(Dataset records)
----------------------------------------
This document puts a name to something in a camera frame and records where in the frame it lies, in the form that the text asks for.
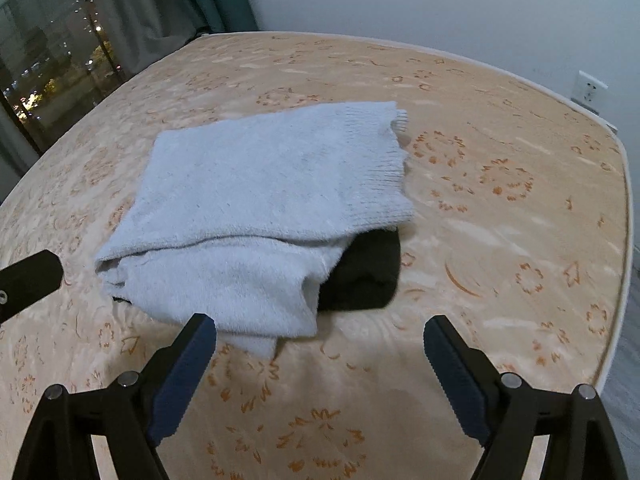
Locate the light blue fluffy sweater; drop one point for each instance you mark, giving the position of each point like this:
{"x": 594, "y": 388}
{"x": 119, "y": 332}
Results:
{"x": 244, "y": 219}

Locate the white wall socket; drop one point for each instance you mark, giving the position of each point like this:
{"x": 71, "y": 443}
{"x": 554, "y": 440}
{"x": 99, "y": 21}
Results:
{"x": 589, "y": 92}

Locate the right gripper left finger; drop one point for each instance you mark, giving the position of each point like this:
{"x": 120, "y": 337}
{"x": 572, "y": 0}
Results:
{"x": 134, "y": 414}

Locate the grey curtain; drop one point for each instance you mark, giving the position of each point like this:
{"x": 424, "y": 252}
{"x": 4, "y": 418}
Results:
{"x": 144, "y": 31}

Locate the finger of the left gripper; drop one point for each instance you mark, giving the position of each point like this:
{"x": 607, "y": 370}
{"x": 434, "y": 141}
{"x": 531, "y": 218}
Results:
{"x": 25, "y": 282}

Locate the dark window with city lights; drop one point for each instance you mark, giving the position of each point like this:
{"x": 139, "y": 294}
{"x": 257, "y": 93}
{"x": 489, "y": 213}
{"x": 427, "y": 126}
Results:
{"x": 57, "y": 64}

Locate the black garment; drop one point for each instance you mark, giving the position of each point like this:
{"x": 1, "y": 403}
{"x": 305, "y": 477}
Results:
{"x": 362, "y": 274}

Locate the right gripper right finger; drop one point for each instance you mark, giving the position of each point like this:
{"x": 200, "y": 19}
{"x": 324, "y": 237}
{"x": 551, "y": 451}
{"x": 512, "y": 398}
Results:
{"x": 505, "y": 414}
----------------------------------------
### Aim of the exercise
A verbatim printout of the entries above is expected, free of pictures.

### Task output
This document puts a name to something in a camera frame and records where in the frame it lies, in the form that the text asks for.
Locate the light blue fluffy sweater; drop one point for each instance you mark, giving the position of each point like this:
{"x": 594, "y": 388}
{"x": 119, "y": 332}
Results:
{"x": 244, "y": 219}

Locate the white wall socket; drop one point for each instance you mark, giving the position of each point like this:
{"x": 71, "y": 443}
{"x": 554, "y": 440}
{"x": 99, "y": 21}
Results:
{"x": 589, "y": 92}

Locate the right gripper left finger; drop one point for each instance you mark, giving the position of each point like this:
{"x": 120, "y": 337}
{"x": 572, "y": 0}
Results:
{"x": 134, "y": 414}

Locate the grey curtain; drop one point for each instance you mark, giving the position of each point like this:
{"x": 424, "y": 252}
{"x": 4, "y": 418}
Results:
{"x": 144, "y": 31}

Locate the finger of the left gripper; drop one point for each instance you mark, giving the position of each point like this:
{"x": 607, "y": 370}
{"x": 434, "y": 141}
{"x": 531, "y": 218}
Results:
{"x": 25, "y": 282}

Locate the dark window with city lights; drop one point for each instance you mark, giving the position of each point like this:
{"x": 139, "y": 294}
{"x": 257, "y": 93}
{"x": 489, "y": 213}
{"x": 427, "y": 126}
Results:
{"x": 57, "y": 64}

Locate the black garment; drop one point for each instance you mark, giving the position of each point like this:
{"x": 1, "y": 403}
{"x": 305, "y": 477}
Results:
{"x": 362, "y": 274}

Locate the right gripper right finger; drop one point for each instance you mark, giving the position of each point like this:
{"x": 200, "y": 19}
{"x": 324, "y": 237}
{"x": 551, "y": 451}
{"x": 512, "y": 398}
Results:
{"x": 505, "y": 414}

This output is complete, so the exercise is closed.